***** Data provided

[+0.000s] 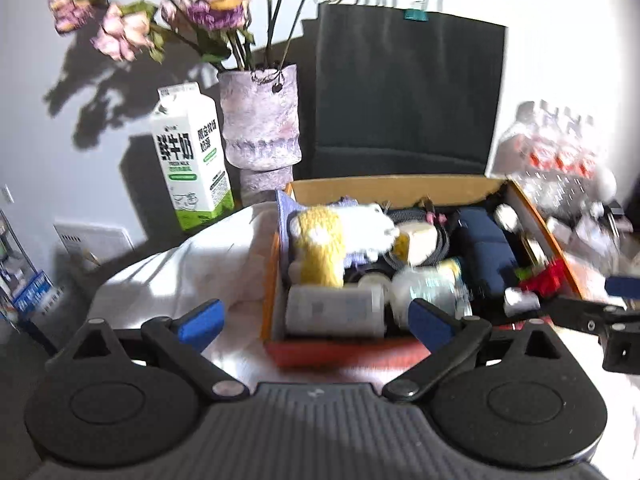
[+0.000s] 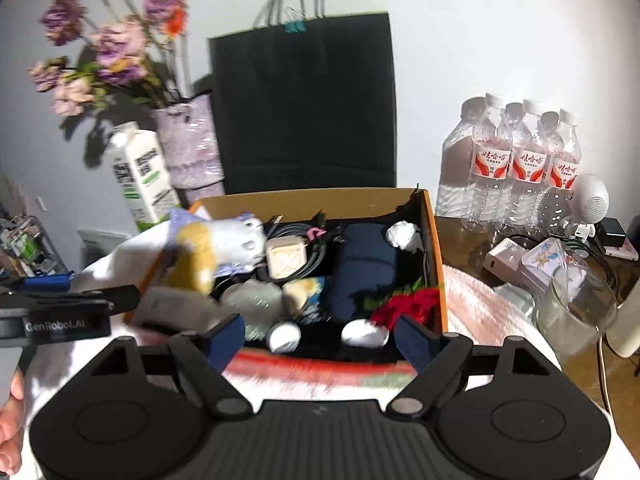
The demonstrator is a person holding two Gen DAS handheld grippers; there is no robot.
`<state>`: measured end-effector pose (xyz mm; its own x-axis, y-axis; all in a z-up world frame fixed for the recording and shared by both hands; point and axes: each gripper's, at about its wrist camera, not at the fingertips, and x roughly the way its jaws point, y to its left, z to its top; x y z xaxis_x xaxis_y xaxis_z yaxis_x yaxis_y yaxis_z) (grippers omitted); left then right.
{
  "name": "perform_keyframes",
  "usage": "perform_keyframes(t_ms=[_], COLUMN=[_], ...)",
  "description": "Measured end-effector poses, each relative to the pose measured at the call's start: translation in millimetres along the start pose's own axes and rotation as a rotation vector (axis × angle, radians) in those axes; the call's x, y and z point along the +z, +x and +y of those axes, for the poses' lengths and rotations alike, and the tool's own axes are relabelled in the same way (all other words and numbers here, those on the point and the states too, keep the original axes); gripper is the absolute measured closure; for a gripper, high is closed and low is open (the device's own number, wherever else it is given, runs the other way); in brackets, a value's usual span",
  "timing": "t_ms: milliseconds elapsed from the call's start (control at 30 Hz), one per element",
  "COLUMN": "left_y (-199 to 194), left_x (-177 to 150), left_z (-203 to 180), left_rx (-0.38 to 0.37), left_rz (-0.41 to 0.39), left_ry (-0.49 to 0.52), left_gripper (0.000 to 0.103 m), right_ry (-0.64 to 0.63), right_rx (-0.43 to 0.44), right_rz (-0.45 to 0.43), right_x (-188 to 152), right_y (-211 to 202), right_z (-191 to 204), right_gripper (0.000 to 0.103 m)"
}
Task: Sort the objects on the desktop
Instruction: 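Withdraw both grippers from the box back over the towel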
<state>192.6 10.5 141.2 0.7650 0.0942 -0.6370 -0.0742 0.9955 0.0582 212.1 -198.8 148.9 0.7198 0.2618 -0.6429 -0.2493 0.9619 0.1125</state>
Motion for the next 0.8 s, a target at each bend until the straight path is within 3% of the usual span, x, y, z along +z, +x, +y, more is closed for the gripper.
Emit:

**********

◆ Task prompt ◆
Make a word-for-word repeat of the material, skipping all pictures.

◆ Answer section ◆
[+0.000s] 
[+0.000s] 
The demonstrator is a person holding two Gen DAS handheld grippers; there is no robot.
`<state>`: measured end-effector pose (xyz mm; its own x-axis, y-axis; all in a z-up world frame fixed for the recording and shared by both hands; point and axes: each gripper's, at about its wrist camera, not at the fingertips, and x roughly the way its jaws point, y to its left, z to its top; x y z xaxis_x xaxis_y xaxis_z yaxis_x yaxis_y yaxis_z) (grippers omitted); left then right.
{
  "name": "perform_keyframes",
  "usage": "perform_keyframes(t_ms=[_], COLUMN=[_], ...)",
  "description": "Measured end-effector poses, each relative to the pose measured at the call's start: translation in millimetres along the start pose's own axes and rotation as a rotation vector (axis × angle, radians) in those axes; the call's x, y and z point along the +z, +x and +y of those axes, for the poses' lengths and rotations alike, and the tool's own axes are relabelled in the same way (all other words and numbers here, those on the point and the states too, keep the original axes); gripper is the absolute measured closure; for a gripper, high is closed and low is open (the device's own number, wherever else it is given, runs the other way); in brackets, a value's usual span",
  "timing": "t_ms: milliseconds elapsed from the call's start (control at 30 Hz), one per element",
  "COLUMN": "left_y (-199 to 194), left_x (-177 to 150), left_z (-203 to 180), left_rx (-0.38 to 0.37), left_rz (-0.41 to 0.39), left_ry (-0.49 to 0.52), left_gripper (0.000 to 0.103 m), right_ry (-0.64 to 0.63), right_rx (-0.43 to 0.44), right_rz (-0.45 to 0.43), right_x (-188 to 152), right_y (-211 to 202), right_z (-191 to 204), right_gripper (0.000 to 0.103 m)"
}
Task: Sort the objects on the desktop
Instruction: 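Withdraw both grippers from the box back over the towel
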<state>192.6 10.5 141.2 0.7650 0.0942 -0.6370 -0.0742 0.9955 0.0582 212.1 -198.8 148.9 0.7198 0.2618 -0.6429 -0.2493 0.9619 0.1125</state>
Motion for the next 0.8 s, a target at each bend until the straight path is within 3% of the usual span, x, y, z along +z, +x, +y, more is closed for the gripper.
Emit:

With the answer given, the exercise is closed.